Begitu sampai di sana, Jeff
langsung menepikan mobilnya di pelataran utama yang merangkap sebagai parkiran
juga. Restoran ini ternyata tidak jauh berbeda kondisinya dengan siang hari. Tidak
terlalu ramai, namun semua tempat duduk tampak terisi jika dilihat sekilas.
Dengan berjalan
beriringan, kedua pria itu langsung menuju kasir. Setidaknya Arjuna bisa
meminta si kasir untuk memanggil atasannya kemari agar mereka mendapatkan akses
untuk memeriksa tempat ini. Sebenarnya bisa saja langsung diperiksa tanpa perlu
persetujuan jika memang kasusnya sudah masuk ke tahap fatal. Tapi, untuk saat
ini mereka masih membutuhkan kerja sama dari si pemilik tempat makan.
“Mau bayar pesanan
untuk meja nomer berapa?” tanya si kasir.
“Bisa tolong panggilkan
pemilik tempat ini? Kami perlu bicara dengannya,” jelas Arjuna di awal.
“Tapi, untuk apa?”
tanya kasir itu balik.
“Ini surat perintahnya
dan kami dari kepolisian,” jawab Jeff sambil menghela napas kasar.
Pria itu kemudian
menyodorkan selemmbar surat yang ia dapatkan dari kantor tadi dan juga kartu
penanda anggota miliknya. Arjuna juga melakukan hal serupa. Seharusnya semua
benda itu sudah cukup untuk membuktikan kalau mereka benar datang kemari bukan
untuk bermain-main. Melainkan ada masalah serius yang harus diselesaikan dengan
segera.
“B-ba-bb-baiklah,” ucap
si kasir dengan gugup lalu buru-buru pergi ke belakang.
Mereka berdua memang
sengaja datang kemari tanpa menggunakan seragam dan tidak memakai lanyard.
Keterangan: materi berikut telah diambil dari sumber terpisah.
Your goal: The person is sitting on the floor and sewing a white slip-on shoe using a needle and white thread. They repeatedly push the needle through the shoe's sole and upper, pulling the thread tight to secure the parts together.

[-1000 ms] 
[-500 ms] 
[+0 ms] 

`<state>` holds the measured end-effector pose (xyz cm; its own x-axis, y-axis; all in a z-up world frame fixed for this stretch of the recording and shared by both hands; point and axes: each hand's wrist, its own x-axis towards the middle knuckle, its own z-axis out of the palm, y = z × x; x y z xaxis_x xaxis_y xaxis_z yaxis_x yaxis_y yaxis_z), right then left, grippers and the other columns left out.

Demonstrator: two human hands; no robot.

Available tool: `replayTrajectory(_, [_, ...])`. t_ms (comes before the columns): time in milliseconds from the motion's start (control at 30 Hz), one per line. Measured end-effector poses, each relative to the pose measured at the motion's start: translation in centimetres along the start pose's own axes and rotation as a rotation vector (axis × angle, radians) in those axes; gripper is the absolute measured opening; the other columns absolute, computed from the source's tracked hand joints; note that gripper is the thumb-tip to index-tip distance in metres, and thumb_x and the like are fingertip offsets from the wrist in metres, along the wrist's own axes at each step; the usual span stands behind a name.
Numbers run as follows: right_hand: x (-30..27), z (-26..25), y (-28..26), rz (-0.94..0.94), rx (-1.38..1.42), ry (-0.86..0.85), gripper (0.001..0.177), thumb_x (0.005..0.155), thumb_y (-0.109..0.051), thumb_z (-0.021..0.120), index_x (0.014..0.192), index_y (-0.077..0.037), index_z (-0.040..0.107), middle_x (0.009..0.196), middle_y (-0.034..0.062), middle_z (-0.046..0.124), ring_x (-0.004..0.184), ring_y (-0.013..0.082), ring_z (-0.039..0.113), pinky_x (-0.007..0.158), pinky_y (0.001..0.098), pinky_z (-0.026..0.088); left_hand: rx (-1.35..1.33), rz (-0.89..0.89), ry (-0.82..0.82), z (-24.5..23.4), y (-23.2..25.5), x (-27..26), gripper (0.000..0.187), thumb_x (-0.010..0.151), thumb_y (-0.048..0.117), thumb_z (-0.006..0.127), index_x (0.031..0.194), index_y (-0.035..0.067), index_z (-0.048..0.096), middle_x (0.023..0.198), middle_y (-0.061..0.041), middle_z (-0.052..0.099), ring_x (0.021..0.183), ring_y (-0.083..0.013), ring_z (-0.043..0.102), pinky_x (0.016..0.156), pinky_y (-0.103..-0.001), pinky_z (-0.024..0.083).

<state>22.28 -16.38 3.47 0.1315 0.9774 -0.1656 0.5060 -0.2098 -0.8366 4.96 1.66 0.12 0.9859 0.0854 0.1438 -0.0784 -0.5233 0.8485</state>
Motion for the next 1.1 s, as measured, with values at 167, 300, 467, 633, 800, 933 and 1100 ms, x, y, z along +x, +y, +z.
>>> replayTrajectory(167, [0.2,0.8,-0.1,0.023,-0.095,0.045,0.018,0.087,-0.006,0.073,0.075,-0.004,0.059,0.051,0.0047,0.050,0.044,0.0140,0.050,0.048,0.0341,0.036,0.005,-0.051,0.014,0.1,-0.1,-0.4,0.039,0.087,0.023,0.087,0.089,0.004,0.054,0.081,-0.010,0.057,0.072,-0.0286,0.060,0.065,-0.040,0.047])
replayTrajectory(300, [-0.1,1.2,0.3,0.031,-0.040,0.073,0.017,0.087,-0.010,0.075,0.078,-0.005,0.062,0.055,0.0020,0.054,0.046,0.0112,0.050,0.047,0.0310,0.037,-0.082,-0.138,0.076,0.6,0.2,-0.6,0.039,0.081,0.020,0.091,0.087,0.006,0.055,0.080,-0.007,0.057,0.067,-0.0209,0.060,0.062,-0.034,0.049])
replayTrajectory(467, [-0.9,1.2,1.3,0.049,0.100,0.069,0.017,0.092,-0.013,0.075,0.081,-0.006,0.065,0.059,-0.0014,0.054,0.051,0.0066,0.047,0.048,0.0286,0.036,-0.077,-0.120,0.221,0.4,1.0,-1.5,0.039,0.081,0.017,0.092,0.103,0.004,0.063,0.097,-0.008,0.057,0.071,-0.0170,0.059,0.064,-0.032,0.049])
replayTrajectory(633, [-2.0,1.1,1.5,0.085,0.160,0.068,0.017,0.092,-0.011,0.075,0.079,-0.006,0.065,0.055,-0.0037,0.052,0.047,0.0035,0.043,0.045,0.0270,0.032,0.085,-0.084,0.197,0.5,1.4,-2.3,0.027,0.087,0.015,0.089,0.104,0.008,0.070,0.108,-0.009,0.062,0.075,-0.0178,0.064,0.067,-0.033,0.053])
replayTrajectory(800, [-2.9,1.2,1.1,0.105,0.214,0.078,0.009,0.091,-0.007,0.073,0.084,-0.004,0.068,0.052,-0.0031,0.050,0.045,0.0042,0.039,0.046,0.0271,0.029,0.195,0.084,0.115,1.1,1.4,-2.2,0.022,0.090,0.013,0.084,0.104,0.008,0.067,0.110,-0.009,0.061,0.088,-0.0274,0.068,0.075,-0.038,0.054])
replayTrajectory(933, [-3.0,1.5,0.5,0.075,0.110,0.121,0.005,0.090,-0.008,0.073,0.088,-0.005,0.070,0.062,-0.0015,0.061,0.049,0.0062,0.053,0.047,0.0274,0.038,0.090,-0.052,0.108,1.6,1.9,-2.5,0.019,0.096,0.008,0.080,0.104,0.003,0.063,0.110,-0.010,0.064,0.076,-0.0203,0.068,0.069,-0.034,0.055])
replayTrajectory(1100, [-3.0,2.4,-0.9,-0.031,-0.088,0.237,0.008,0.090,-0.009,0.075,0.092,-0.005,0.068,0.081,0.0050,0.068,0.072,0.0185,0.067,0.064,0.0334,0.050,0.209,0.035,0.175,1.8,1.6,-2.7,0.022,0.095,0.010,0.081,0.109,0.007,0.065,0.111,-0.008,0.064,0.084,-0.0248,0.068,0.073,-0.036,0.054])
Kalau
Arjuna dan Jeff melakukan kedua hal tersebut atau salah satu darinya, maka
sejak awal memasuki ruangan ini mereka pasti akan menjadi pusat perhatian. Orang
pasti bertanya-tanya apa yang sedang terjadi sampai polisi datang kemari.
Arjuna dan Jeff ingin
melakukan semuanya secara teratur. Sesuai dengan prosedur yang ada. Mereka tidak
akan melibatkan pihak lain yang tidak ada sangkut pautnya dengan masalah ini
sama sekali. Dan yang terpenting, mereka tidak mau menunjukkan eksistensinya
kepada orang banyak. Itu sama sekali tidak penting baginya di saat seperti
sekarang ini.
Tak lama kemudian
muncullah seorang pria yang mungkin berumur sekitar empat puluh lima atau
bahkan lima tahun. Dari ambang pintu pun ia sudah tampak gugup. Pasalnya ekspresinya
tidak jauh berbeda dengan si kasir tadi.
“Maaf, kalau boleh tahu
ada apa sampai bapak-bapak sekalian datang kemari?” tanya pria itu dengan
sangat hati-hati.
“Jadi begini, kami
mendapatkan laporan kalau ada salah satu pelanggan yang keracunan. Dan diduga
jika racun itu berasal dari salah satu makanan yang ia pesan di sini siang
tadi. Sekarang korbannya sedang berada di rumah sakit sekitar sini untuk
mendapatkan perawatan,” jelas Jeff dengan panjang lebar lalu menunjukkan hasil
pemeriksaan Agatha.
“Racun?”
tanya pria itu lagi untuk memastikan.